### [Assignment]
If a line of the records holds the word "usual", copy it out.

(Collected data entries)
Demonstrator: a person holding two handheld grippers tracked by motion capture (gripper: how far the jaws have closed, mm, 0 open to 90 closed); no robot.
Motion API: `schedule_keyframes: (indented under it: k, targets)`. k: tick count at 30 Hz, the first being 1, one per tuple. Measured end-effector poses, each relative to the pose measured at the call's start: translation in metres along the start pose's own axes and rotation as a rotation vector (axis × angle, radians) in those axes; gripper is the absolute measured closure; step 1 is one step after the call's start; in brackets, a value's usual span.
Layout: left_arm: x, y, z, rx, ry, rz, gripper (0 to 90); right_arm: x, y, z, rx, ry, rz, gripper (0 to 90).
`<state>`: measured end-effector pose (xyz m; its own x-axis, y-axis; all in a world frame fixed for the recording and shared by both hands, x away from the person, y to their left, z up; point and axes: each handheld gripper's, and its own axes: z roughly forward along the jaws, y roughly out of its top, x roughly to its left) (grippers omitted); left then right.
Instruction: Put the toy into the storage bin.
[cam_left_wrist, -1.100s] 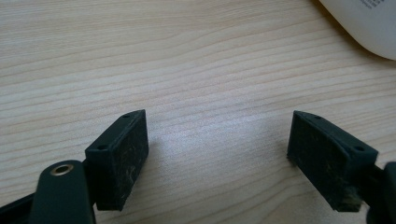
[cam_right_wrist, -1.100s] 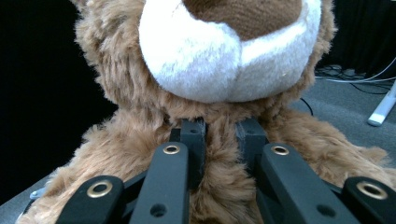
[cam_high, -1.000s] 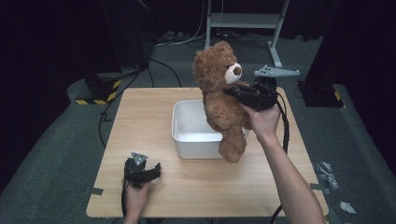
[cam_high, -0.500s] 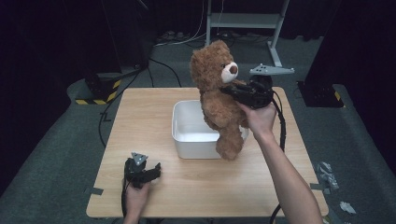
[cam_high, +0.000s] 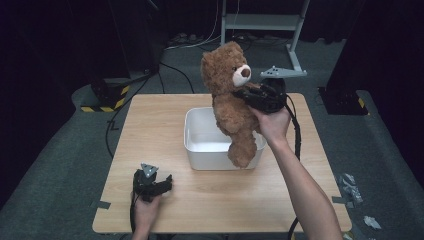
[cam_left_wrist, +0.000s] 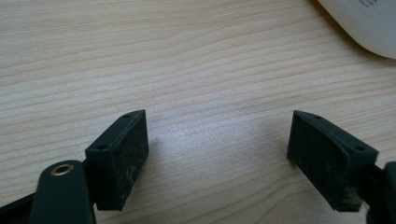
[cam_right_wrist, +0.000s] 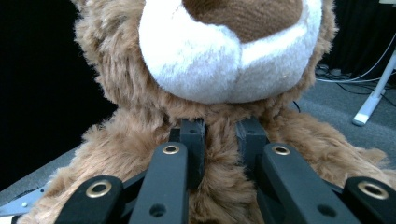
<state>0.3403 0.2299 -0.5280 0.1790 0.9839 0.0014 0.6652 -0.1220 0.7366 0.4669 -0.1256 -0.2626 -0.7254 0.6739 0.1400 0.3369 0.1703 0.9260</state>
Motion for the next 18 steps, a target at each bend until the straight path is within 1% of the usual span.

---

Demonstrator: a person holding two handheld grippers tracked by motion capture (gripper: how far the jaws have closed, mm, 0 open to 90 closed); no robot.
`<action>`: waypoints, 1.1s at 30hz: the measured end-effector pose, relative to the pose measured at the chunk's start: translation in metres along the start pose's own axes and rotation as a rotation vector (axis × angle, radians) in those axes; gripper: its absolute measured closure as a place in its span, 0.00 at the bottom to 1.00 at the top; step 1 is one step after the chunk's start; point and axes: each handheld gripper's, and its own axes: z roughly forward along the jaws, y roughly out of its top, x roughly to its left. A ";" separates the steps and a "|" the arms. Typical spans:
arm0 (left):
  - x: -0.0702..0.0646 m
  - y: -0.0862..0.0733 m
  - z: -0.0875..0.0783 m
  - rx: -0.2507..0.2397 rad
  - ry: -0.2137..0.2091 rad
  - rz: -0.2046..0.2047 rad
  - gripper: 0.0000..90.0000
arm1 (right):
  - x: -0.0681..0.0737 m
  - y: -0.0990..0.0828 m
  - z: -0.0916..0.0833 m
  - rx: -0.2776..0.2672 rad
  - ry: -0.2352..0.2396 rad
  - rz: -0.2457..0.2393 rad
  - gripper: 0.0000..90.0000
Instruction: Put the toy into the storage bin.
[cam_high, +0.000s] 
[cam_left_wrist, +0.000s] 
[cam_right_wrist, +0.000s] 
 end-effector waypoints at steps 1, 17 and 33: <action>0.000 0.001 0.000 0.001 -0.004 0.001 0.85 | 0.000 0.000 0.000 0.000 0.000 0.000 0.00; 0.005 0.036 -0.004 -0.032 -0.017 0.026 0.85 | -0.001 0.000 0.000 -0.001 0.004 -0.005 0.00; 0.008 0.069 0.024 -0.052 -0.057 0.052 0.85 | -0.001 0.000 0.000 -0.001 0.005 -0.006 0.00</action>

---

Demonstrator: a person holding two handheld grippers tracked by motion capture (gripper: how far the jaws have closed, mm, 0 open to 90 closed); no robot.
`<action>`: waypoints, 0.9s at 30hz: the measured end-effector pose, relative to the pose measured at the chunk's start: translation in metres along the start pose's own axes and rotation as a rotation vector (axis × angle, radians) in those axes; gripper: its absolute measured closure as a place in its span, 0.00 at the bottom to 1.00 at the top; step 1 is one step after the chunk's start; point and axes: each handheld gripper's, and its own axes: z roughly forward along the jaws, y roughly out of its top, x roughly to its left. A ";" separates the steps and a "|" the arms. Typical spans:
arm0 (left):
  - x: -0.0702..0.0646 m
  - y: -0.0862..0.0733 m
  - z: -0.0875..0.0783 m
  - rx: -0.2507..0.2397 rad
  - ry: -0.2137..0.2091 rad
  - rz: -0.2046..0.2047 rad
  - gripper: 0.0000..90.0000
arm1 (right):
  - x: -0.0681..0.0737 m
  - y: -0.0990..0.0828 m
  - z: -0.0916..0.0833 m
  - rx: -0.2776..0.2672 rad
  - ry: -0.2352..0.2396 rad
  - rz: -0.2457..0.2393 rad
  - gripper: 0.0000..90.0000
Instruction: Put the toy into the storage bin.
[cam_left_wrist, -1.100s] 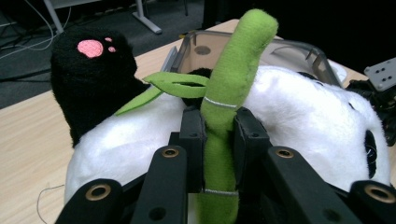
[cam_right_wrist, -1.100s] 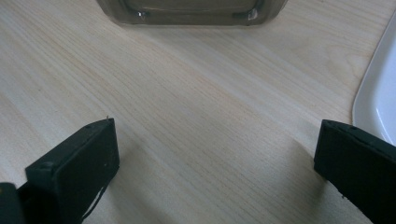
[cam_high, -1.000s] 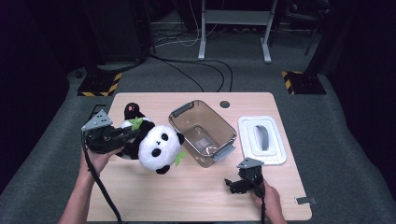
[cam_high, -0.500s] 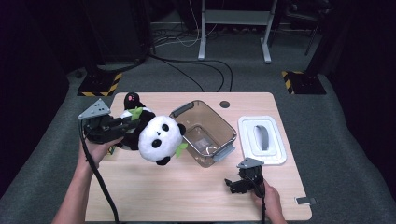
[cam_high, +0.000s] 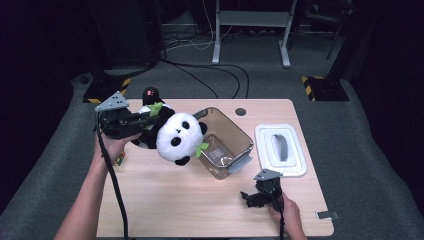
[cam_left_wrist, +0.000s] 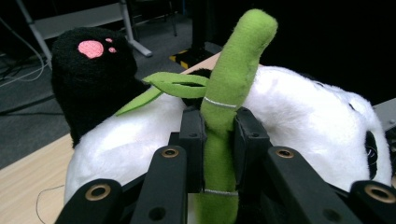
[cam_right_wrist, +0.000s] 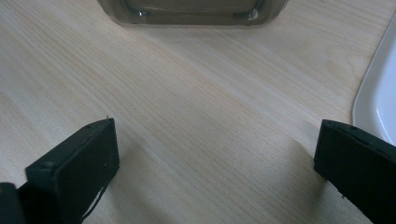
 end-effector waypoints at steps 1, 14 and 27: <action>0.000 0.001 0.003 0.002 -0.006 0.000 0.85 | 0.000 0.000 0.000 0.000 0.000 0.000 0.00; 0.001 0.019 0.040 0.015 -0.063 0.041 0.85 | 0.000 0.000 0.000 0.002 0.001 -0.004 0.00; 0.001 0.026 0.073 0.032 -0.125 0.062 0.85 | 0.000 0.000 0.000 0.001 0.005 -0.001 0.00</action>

### [Written answer]
Motion API: `schedule_keyframes: (indented under it: k, targets)`. k: tick count at 30 Hz, the first being 1, one per tuple. Measured end-effector poses, each relative to the pose measured at the call's start: translation in metres along the start pose's own axes and rotation as a rotation vector (axis × angle, radians) in those axes; gripper is the absolute measured closure; step 1 is one step after the call's start; in brackets, a value's usual span.
Motion for the next 18 steps, a target at each bend until the straight path is within 1% of the usual span.

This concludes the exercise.